On Tuesday morning I go visit a new rheumatologist and she's supposed to be all that and a bag of chips. We shall see. I actually met her recently at the National Institutes of Health at a symposium, and she said "Oh yes, I just received your records. You look to be doing very well to have such a fat pile of paper." I agreed.

She specializes in PH related to connective tissue and autoimmune disorders. I hope she'll feel confident to give me an actual diagnosis, rather than this sort of vague "something" that's going on... The cardiologist who did my right heart cath was pleased to hear that I was going to see her. He said that he had known her when he was in training at the University of Pittsburgh Med Center (and he's about my age, so that would have been better than 25 years ago) when UPMC was THE place for research and treatment of lupus and scleroderma and such.

My current rheumatologist likes my pink saddle oxfords. Perhaps the new one will like pink boat shoes.

Monday, January 08, 2007

More organ recital

I had my one-year right heart catheterization last Wednesday.
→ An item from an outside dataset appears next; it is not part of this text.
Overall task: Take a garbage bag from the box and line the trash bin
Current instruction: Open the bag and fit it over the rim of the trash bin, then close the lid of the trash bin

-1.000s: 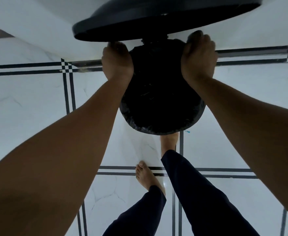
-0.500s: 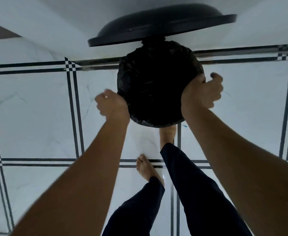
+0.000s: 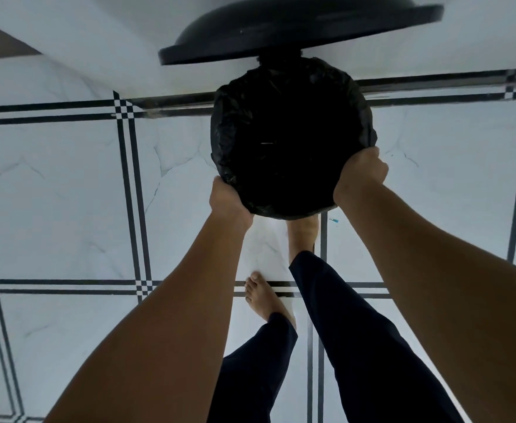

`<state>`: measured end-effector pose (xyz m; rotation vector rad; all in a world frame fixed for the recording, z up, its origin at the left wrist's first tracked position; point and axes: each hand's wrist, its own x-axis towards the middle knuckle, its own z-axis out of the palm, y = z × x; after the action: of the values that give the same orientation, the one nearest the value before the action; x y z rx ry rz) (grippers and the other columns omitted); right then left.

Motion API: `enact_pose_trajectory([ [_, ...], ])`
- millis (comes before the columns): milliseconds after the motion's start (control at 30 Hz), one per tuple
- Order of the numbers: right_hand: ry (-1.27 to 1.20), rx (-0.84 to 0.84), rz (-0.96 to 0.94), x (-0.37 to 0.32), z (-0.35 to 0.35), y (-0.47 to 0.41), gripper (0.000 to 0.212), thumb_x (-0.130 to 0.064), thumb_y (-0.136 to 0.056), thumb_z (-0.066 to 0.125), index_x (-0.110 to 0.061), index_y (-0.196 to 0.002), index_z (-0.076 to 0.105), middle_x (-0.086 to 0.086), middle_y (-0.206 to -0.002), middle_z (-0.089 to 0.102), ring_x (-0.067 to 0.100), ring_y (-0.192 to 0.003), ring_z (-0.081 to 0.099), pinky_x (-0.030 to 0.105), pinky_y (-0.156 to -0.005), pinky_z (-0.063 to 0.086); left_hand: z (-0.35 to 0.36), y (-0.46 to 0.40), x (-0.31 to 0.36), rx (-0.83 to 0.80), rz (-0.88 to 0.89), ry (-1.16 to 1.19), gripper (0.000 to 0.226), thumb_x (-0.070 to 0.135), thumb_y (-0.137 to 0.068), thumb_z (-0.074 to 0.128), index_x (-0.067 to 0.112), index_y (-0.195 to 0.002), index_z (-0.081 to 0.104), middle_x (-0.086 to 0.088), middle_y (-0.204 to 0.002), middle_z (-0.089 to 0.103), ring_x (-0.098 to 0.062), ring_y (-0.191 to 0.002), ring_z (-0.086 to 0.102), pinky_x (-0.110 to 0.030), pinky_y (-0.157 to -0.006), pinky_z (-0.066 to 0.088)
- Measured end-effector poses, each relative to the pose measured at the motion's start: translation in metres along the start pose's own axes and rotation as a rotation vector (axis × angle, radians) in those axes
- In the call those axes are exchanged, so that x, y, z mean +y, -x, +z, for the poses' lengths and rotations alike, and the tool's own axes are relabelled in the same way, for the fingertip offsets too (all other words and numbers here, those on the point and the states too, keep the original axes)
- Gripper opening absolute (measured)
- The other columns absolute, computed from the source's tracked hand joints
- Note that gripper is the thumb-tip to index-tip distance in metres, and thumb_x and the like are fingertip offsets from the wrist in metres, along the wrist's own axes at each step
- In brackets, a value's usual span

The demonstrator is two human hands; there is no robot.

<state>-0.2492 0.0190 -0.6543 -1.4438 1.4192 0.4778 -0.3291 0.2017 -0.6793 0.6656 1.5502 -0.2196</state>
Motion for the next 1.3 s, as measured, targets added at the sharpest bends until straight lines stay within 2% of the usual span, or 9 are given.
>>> enact_pose_trajectory([
  [100, 0.24, 0.138, -0.155, 0.002, -0.003, 0.016, 0.05, -0.049, -0.105, 0.033, -0.016, -0.142, 0.043, 0.006, -0.139, 0.053, 0.03, -0.125, 0.051, 0.045, -0.105, 0.042, -0.006, 0.025, 0.004, 0.125, 0.081, -0.124, 0.049, 0.046, -0.104, 0.038, 0.016, -0.136, 0.059, -0.006, -0.122, 0.07, -0.023, -0.109, 0.067, -0.035, -0.095, 0.052],
  [200, 0.403, 0.205, -0.466, 0.006, -0.003, 0.049, 0.049, -0.043, -0.103, 0.044, -0.012, -0.141, 0.047, 0.01, -0.137, 0.057, 0.033, -0.128, 0.05, 0.05, -0.105, 0.044, -0.005, 0.05, 0.006, 0.233, 0.225, -0.261, 0.046, 0.045, -0.103, 0.04, 0.008, -0.119, 0.062, -0.009, -0.108, 0.068, -0.029, -0.105, 0.064, -0.037, -0.086, 0.048],
  [333, 0.504, 0.098, -0.942, 0.018, -0.009, 0.097, 0.049, -0.035, -0.099, 0.049, -0.007, -0.138, 0.053, 0.013, -0.134, 0.059, 0.033, -0.127, 0.051, 0.047, -0.106, 0.044, -0.002, 0.096, 0.01, 0.284, 0.687, -0.541, 0.039, 0.044, -0.103, 0.048, 0.01, -0.116, 0.062, -0.001, -0.11, 0.066, -0.021, -0.104, 0.061, -0.037, -0.093, 0.051],
  [433, 0.623, 0.042, -1.157, 0.018, -0.022, 0.13, 0.048, -0.034, -0.101, 0.045, -0.008, -0.14, 0.052, 0.011, -0.136, 0.058, 0.03, -0.129, 0.049, 0.04, -0.108, 0.038, -0.004, 0.142, 0.014, 0.203, 1.055, -0.63, 0.02, 0.032, -0.102, 0.055, 0.015, -0.11, 0.062, 0.014, -0.095, 0.057, -0.007, -0.09, 0.053, -0.021, -0.087, 0.045],
  [633, 0.627, 0.18, -1.5, -0.01, -0.052, 0.188, 0.035, -0.028, -0.1, 0.048, -0.012, -0.129, 0.061, 0.008, -0.121, 0.063, 0.027, -0.113, 0.056, 0.043, -0.095, 0.046, -0.006, 0.204, 0.035, 0.14, 1.536, -0.779, 0.038, 0.03, -0.1, 0.054, 0.011, -0.133, 0.057, -0.006, -0.135, 0.059, -0.02, -0.127, 0.05, -0.028, -0.107, 0.03],
  [833, 0.713, 0.277, -1.678, -0.06, -0.057, 0.208, 0.043, -0.03, -0.103, 0.041, -0.009, -0.137, 0.058, 0.016, -0.146, 0.052, 0.035, -0.14, 0.043, 0.048, -0.114, 0.035, 0.02, 0.233, 0.075, 0.074, 1.643, -1.082, 0.051, 0.038, -0.106, 0.036, 0.012, -0.149, 0.048, -0.015, -0.156, 0.044, -0.033, -0.146, 0.037, -0.05, -0.116, 0.03],
  [933, 0.839, 0.279, -1.738, -0.074, -0.055, 0.197, 0.05, -0.037, -0.107, 0.034, -0.008, -0.144, 0.053, 0.014, -0.149, 0.052, 0.034, -0.144, 0.04, 0.05, -0.119, 0.028, 0.032, 0.23, 0.092, 0.028, 1.607, -1.288, 0.055, 0.041, -0.107, 0.028, 0.014, -0.152, 0.045, -0.013, -0.158, 0.044, -0.032, -0.149, 0.034, -0.05, -0.118, 0.028],
  [1033, 0.912, 0.2, -1.739, -0.075, -0.054, 0.187, 0.051, -0.038, -0.107, 0.034, -0.006, -0.141, 0.056, 0.013, -0.145, 0.057, 0.033, -0.14, 0.045, 0.052, -0.119, 0.028, 0.034, 0.218, 0.1, -0.021, 1.649, -1.418, 0.057, 0.042, -0.107, 0.021, 0.015, -0.146, 0.053, -0.007, -0.148, 0.056, -0.028, -0.139, 0.047, -0.049, -0.114, 0.037],
  [1300, 1.098, 0.009, -1.543, -0.056, -0.052, 0.174, 0.053, -0.038, -0.106, 0.026, -0.011, -0.144, 0.051, 0.014, -0.149, 0.053, 0.033, -0.143, 0.042, 0.051, -0.12, 0.03, 0.013, 0.195, 0.08, -0.118, 1.666, -1.502, 0.055, 0.038, -0.107, 0.027, 0.011, -0.14, 0.061, -0.013, -0.142, 0.062, -0.026, -0.138, 0.052, -0.043, -0.119, 0.035],
])
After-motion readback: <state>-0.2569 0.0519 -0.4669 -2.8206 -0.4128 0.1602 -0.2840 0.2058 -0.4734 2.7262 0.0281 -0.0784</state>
I don't have all the results, but the doc told me while still in the lab that my systolic pressure was down from 120 last year to 70 this year, which puts me from the "severe" category into the "moderate" category, which is certainly good to hear. I wonder what it takes to be in the "zero" category?

The cath lab, for those of you who have never had the privilege, is kept very cold so they don't have to worry so much about infections. An acquaintance who is a cardiac nurse said at her hospital they call the cath lab "Antarctica," because it is freezing and it is "somewhere down there." The one at my hospital has giant botanical slides on the ceiling for you to look at while they drill you up. This week's was pink, cherry or peach blossoms. Last year's was yellow, I think tababuia trees.

For a left heart catheterization, like the ones you get for a balloon angioplasty or a stent, they open an artery in your groin and snake the probe up to the portion of your heart that needs treating. This constitutes about 95% of the caths done. They make you lie flat for several hours afterward to make sure that the artery in your groin doesn't suddenly start spurting when you stand up, sit up or sneeze. This is probably a good thing, says Martha S.

For a right heart cath, they open a vein either in the groin or in the neck. They use something called a Swan-Ganz catheter, which works like a spinnaker on a sailboat (which makes me love it even more). It has several tiny ports in it, with pressure-sensing transducers. What that means is that it has a small balloon at the end that acts like a sail and lets the bloodflow pull it through where it should go, which is all the way through the heart and into the pulmonary artery. The little transducers are measuring the pressures all the way across, but only a few of the pressure readings are important. One of those is wedge pressure, which is kind of interesting. It basically measures how your heart valves are working. They put the catheter into a fork of the pulmonary artery and block off one branch for about ten seconds and measure the pressure in the other fork. This pressure tells them what your aortic valves, your mitral valves and tricuspid valves are doing (I think... I am not a cardiologist. Yet.).

Another thing it measures is the pulmonary artery pressure itself, which is Very Important To Me. If mine is down nearly 60 percent in a year, that is Very Good. If I can keep bringing it down, that would be Very Very Good.

They don't do very many right heart caths, as I mentioned before. I had one little nursey (they look so young.... or do I look so old...) who kept insisting that I not move because they opened my artery. I told her if they did they'd made a mistake. She looked very confused and called her supervisor/colleague/older looking nurse and she verified that, yes, I had had a vein opened so that while I did have to lie flat, I could wiggle if I liked. She also wanted to know if I was having a biopsy on my heart transplant. I told her no. I certainly hoped not.